Directions:
Narrow the data below down to the lines containing "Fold".

Given records:
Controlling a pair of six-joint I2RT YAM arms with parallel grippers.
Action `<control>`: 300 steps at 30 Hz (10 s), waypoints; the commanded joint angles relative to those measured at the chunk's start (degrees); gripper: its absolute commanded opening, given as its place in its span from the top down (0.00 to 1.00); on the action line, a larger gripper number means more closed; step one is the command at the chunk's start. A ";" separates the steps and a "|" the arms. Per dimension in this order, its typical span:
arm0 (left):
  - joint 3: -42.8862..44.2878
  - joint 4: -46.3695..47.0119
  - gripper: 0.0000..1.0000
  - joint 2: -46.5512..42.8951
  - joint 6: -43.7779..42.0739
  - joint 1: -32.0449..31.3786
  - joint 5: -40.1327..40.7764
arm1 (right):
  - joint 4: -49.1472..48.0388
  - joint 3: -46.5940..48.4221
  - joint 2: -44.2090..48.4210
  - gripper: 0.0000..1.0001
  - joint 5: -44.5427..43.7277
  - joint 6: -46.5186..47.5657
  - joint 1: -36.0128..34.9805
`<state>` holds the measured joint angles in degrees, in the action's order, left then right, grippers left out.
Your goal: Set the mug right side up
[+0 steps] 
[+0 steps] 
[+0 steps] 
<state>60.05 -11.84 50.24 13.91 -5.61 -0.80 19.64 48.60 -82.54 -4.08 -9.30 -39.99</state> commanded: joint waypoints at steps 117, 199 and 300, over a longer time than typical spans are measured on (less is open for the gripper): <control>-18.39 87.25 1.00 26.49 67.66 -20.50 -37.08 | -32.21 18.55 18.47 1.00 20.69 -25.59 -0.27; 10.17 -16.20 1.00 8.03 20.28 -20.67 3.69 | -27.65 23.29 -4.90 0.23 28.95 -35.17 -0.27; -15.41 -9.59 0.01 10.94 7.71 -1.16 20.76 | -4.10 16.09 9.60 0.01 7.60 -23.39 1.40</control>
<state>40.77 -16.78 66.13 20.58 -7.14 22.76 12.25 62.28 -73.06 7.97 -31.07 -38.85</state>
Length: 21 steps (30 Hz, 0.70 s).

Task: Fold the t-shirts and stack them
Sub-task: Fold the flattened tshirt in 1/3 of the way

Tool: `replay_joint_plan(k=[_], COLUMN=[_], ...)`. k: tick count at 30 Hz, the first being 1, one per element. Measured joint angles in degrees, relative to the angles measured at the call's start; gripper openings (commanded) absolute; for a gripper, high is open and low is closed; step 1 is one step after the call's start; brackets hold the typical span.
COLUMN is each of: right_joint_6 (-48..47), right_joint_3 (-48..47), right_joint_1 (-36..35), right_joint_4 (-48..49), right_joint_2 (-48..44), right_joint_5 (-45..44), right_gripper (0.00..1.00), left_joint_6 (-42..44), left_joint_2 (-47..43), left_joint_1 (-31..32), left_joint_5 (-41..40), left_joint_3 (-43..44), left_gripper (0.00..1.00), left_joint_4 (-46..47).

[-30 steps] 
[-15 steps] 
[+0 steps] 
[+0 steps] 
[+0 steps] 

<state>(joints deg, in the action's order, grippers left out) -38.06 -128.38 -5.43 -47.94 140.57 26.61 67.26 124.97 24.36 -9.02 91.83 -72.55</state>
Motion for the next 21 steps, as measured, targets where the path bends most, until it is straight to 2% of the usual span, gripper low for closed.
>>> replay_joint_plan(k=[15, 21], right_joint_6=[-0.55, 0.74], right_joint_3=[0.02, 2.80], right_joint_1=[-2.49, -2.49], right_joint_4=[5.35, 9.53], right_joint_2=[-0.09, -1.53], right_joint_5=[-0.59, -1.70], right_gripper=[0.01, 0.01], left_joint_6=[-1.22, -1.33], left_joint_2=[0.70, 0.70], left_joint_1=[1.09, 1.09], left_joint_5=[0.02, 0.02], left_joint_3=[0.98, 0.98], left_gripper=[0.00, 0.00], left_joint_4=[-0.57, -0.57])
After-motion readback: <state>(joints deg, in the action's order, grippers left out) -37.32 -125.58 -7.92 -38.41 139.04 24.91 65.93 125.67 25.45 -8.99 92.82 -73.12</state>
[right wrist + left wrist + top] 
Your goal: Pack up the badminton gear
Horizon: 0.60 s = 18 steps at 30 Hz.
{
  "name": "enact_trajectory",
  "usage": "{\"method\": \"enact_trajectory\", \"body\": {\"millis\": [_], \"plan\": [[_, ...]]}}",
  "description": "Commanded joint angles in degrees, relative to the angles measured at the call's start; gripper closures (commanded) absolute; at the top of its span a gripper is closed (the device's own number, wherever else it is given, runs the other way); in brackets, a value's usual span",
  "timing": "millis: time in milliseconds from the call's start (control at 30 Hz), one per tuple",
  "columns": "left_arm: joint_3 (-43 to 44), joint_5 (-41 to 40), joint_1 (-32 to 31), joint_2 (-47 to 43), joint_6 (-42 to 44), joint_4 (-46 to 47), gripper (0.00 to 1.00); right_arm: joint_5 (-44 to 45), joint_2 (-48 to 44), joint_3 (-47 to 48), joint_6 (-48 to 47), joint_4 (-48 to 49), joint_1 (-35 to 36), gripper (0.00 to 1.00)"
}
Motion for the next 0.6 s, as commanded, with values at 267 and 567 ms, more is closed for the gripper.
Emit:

Answer to the exercise:
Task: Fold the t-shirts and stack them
Sub-task: Fold the flattened tshirt in 1/3 of the way

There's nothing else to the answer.